Stored items

= Beginning of Section =

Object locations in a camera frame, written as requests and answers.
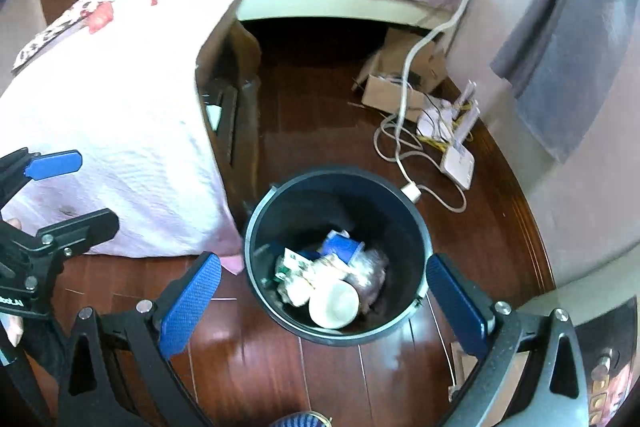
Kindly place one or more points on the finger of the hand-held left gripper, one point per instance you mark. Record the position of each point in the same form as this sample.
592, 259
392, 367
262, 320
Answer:
55, 164
90, 224

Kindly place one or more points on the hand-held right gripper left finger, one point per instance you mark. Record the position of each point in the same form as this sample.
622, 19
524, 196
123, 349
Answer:
192, 302

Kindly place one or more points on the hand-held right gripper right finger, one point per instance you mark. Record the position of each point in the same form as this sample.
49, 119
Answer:
455, 302

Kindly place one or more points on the clear plastic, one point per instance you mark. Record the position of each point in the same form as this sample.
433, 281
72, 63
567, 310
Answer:
372, 277

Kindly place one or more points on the white paper cup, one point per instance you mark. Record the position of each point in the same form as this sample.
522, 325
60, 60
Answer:
298, 291
332, 304

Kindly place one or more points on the blue paper cup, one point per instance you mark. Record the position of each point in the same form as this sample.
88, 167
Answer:
342, 249

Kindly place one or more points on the black waste bin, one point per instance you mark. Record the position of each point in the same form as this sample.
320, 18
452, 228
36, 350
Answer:
300, 212

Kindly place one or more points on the person's left hand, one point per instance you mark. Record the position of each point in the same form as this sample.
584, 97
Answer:
14, 331

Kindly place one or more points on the pale pink tablecloth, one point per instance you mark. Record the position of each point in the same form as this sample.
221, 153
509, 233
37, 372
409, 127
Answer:
125, 132

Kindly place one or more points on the white router with antennas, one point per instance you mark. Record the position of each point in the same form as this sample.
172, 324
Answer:
457, 164

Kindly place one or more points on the floral table cloth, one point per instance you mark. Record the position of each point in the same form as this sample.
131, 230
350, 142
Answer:
75, 17

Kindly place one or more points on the blue patterned shoe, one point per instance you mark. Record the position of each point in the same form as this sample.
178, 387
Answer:
300, 421

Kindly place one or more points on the dark patterned cabinet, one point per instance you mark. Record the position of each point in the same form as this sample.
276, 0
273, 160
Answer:
610, 382

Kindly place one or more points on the open cardboard box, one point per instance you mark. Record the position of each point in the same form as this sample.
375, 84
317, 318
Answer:
380, 94

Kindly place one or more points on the brown wooden table leg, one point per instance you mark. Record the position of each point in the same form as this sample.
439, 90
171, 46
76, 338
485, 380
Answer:
247, 52

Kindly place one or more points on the grey hanging cloth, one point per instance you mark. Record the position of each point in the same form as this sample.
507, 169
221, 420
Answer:
565, 57

= End of Section =

> **What the task asks**
Although the records include pictures, the copy should reproduce every line exactly and none of the pictures.

> **Result below**
Object locations in a camera frame, written as requests and answers.
Kindly place one or more points on the finger of the hand-held left gripper, one point per instance you mark. Record the position of each point in the same form as this sample.
592, 259
392, 367
262, 320
Answer:
55, 164
90, 224

Kindly place one or more points on the hand-held right gripper left finger, one point per instance you mark. Record the position of each point in the same form as this sample.
622, 19
524, 196
123, 349
Answer:
192, 302

Kindly place one or more points on the hand-held right gripper right finger, one point per instance you mark. Record the position of each point in the same form as this sample.
49, 119
Answer:
455, 302

Kindly place one or more points on the clear plastic, one point per instance you mark. Record the position of each point in the same form as this sample.
433, 281
72, 63
567, 310
Answer:
372, 277

Kindly place one or more points on the white paper cup, one point per instance you mark. Record the position of each point in the same form as this sample.
522, 325
60, 60
Answer:
298, 291
332, 304

Kindly place one or more points on the blue paper cup, one point per instance you mark. Record the position of each point in the same form as this sample.
88, 167
Answer:
342, 249

Kindly place one or more points on the black waste bin, one point per instance you mark. Record the position of each point in the same form as this sample.
320, 18
452, 228
36, 350
Answer:
300, 212

Kindly place one or more points on the person's left hand, one point per instance you mark. Record the position of each point in the same form as this sample.
584, 97
Answer:
14, 331

Kindly place one or more points on the pale pink tablecloth, one point per instance you mark. Record the position of each point in the same form as this sample.
221, 153
509, 233
37, 372
409, 127
Answer:
125, 132

Kindly place one or more points on the white router with antennas, one point per instance you mark. Record the position of each point in the same form as this sample.
172, 324
Answer:
457, 164

Kindly place one or more points on the floral table cloth, one point per instance you mark. Record the position of each point in the same form as this sample.
131, 230
350, 142
Answer:
75, 17

Kindly place one or more points on the blue patterned shoe, one point per instance you mark. Record the position of each point in the same form as this sample.
178, 387
Answer:
300, 421

Kindly place one or more points on the dark patterned cabinet, one point per instance you mark. Record the position of each point in the same form as this sample.
276, 0
273, 160
Answer:
610, 382

Kindly place one or more points on the open cardboard box, one point per instance you mark. Record the position of each point in the same form as this sample.
375, 84
317, 318
Answer:
380, 94

Kindly place one or more points on the brown wooden table leg, one point per instance you mark. Record the position of each point in the same form as this sample.
439, 90
171, 46
76, 338
485, 380
Answer:
247, 52

Kindly place one or more points on the grey hanging cloth, one point per instance you mark. Record the position of each point in the same form as this sample.
507, 169
221, 420
Answer:
565, 57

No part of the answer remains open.